12. In evaluating how the Immigration Judge approached the new evidence in this case it is important to take note of what issue it went to and how he approached that issue. The issue was a general one, indeed one of the most wide-ranging issues that can ever arise in respect of any country – failed asylum seekers. If the Immigration Judge was right in his assessment, then every national of the DRC who claimed asylum was potentially entitled to be recognised as at real risk of treatment contrary to Article 3 on return. We shall come back to the importance we attach to the scope of AB and DM's review of the evidence below.
13. In our view, when the risk category posited is a significant one it is also incumbent on an Immigration Judge to pay particular regard to paragraph 18.4 of the AIT Practice Directions:
’18.4 Because of the principle that like cases should be treated in like manner, failure to follow a clear, apparently applicable county guidance case or to show why it does not apply to the case in question, is likely to be regarded as ground for review or appeal on a point of law.’
14. Very clear and cogent reasons have to be given for departing from country guidance on an issue which, by its very nature, requires consideration in the context of comprehensive evidence and argument.
15. With that in mind, we turn to consider what the Immigration Judge did in this case.
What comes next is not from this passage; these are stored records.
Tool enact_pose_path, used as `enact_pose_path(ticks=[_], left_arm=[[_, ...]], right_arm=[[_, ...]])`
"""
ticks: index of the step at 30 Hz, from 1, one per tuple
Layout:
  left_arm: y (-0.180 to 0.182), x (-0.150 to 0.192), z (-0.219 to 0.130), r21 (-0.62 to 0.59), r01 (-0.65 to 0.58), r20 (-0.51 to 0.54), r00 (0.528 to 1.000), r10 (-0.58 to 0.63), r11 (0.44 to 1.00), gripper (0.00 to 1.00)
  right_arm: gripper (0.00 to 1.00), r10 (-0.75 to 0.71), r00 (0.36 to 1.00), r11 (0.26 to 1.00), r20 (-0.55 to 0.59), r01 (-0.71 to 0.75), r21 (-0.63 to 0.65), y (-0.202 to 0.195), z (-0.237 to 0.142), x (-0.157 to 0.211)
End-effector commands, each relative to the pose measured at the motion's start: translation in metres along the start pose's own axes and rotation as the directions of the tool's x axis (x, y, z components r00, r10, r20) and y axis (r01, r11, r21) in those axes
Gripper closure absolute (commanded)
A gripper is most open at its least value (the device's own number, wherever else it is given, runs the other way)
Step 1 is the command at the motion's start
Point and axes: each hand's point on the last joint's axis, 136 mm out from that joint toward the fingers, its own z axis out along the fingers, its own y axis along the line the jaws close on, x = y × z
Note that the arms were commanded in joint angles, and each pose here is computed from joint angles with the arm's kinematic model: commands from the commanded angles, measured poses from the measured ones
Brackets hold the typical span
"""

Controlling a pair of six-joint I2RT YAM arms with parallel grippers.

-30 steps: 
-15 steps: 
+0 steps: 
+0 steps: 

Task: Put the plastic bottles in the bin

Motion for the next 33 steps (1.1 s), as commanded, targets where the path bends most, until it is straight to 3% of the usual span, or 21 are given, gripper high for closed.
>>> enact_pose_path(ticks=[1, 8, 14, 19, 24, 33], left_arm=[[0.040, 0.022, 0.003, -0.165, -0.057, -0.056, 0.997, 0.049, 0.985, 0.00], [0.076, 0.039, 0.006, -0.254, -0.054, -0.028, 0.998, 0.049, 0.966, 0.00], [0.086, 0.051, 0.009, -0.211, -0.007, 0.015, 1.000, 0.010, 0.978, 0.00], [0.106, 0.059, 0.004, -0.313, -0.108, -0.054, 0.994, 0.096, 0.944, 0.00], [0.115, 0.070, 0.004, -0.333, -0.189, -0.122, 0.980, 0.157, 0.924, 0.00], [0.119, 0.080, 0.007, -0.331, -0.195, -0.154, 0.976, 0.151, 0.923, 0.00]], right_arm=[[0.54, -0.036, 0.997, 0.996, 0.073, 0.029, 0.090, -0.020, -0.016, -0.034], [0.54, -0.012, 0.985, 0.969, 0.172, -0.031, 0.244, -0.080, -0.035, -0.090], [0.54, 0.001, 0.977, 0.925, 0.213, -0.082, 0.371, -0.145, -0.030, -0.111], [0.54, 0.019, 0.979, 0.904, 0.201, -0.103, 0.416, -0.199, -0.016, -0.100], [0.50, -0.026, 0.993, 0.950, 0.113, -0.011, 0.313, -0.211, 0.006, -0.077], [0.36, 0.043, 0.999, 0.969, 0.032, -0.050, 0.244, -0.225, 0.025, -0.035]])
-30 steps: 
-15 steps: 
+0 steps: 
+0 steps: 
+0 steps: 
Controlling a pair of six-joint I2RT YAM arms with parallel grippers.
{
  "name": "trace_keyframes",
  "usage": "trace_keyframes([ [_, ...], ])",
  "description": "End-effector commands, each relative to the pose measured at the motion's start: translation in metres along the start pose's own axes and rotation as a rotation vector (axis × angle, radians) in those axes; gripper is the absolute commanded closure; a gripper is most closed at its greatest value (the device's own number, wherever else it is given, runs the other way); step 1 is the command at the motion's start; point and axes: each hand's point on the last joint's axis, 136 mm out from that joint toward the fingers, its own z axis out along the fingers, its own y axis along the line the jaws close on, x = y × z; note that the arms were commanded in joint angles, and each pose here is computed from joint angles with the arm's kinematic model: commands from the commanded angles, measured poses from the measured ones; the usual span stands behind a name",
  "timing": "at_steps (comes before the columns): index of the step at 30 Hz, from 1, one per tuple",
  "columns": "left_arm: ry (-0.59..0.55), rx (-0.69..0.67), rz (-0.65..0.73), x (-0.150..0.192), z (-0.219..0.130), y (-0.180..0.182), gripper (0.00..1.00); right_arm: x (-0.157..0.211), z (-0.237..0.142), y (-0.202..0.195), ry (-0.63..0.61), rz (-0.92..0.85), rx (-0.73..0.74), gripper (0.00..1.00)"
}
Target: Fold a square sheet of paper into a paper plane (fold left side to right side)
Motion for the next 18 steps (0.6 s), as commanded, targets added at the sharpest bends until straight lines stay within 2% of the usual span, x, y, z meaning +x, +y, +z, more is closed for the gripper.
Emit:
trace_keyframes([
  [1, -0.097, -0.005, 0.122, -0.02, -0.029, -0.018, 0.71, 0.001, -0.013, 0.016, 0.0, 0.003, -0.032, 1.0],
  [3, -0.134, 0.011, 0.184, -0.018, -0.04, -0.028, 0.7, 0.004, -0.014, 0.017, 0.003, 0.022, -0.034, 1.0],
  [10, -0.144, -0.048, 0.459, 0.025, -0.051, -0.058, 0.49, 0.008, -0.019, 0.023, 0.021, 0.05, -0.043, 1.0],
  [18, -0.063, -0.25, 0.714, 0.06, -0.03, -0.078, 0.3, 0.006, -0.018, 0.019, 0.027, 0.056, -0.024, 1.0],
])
He nowhere explained why he considered that the evidence before him was different or dissimilar to that considered in the Country Guideline cases of AB and DM because, as we have said, he was plainly unaware of that case. In any event, simply to say that ‘[t]here is however evidence that this practice of detention, assault and extortion of deportees continues as at 27 June 2005’ was not enough. The mere existence of evidence proves nothing. What he was required to do was reach a decision as to why he considered that evidence weighty. Furthermore he was obliged by case law to reach a decision as to whether the evidence as evaluated was weighty enough to establish a real risk of treatment contrary to Article 3.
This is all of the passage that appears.